Protection from bacterial-toxin-induced apoptosis in macrophages requires the lipogenic transcription factor sterol regulatory element binding protein 1a

Seung Soon Im, Timothy F. Osborne

Research output: Contribution to journalArticle

Abstract

Sterol regulatory element binding protein (SREBP) transcription factors activate genes of lipid metabolism, but recent studies indicate they also activate genes involved in other physiologic processes, suggesting that SREPBs have evolved to connect lipid metabolism with diverse physiologic responses. There are three major mammalian SREBPs, and the 1a isoform is specifically expressed at very high levels in macrophages, where a recent study showed that it couples lipid synthesis to the proinflammatory phase of the innate immune response.
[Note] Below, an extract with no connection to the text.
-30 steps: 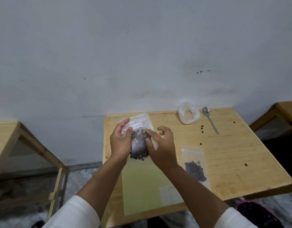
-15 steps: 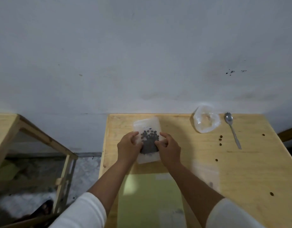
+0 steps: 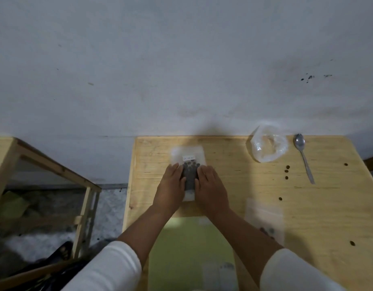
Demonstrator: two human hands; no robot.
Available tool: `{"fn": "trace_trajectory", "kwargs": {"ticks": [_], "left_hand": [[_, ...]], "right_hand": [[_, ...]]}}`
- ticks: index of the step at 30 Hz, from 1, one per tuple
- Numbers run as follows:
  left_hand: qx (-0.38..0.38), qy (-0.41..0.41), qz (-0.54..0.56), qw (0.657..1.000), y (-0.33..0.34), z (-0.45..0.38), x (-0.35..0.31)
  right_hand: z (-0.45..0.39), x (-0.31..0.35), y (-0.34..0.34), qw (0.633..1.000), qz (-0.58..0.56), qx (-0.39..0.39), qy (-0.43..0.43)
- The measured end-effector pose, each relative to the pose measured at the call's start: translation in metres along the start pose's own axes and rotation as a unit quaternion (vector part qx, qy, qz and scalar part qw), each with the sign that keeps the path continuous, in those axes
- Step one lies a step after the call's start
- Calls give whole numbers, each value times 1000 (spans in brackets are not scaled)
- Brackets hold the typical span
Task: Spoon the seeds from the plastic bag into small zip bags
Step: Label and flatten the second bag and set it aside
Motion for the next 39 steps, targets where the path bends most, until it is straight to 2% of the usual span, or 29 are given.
{"fn": "trace_trajectory", "kwargs": {"ticks": [3, 6, 7, 10, 12, 14, 17, 21, 24, 28, 32, 39], "left_hand": [[12, 44, -165, 985, 4, 2, -5], [-4, 76, -214, 974, 0, 2, -11], [-13, 87, -204, 975, -4, 4, -16], [-64, 105, -83, 989, -25, 14, -34], [-52, 98, -19, 994, -28, 20, -43], [-40, 119, -29, 992, -23, 28, -57], [-68, 177, -74, 979, -12, 46, -84], [51, 188, -58, 979, 38, 75, -105], [93, 184, -47, 977, 69, 90, -114], [149, 170, -51, 973, 105, 102, -122], [162, 146, -48, 975, 125, 102, -131], [143, 72, 9, 987, 132, 85, -140]], "right_hand": [[3, 4, 2, 999, 30, 42, -17], [6, 6, -7, 995, 69, 64, -34], [7, 8, -14, 994, 84, 57, -43], [16, 0, -29, 992, 112, 53, -26], [28, -9, -42, 992, 118, 48, -2], [45, -22, -52, 992, 123, 30, 16], [80, -47, -66, 991, 111, 17, 71], [135, -78, -82, 983, 84, 0, 164], [173, -104, -75, 972, 59, 28, 225], [201, -129, -58, 964, 3, 54, 260], [207, -145, -49, 961, -11, 62, 269], [195, -164, -53, 963, -56, 9, 264]]}}
Point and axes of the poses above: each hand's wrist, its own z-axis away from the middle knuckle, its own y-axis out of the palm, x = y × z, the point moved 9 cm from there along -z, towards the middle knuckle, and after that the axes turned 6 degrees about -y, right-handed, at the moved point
In the present study, we show that loss of SREBP-1a also results in an increase in apoptosis after exposure to bacterial pore-forming toxins and we show this is a result of a selective reduction in the expression of the gene coding for the antiapoptotic factor apoptosis inhibitor 6 (Api6). Additional studies demonstrate that SREBP-1a specifically activates the Api6 gene through a binding site in its proximal promoter, thus establishing the Api6 gene as a newly identified SREBP-1a target gene.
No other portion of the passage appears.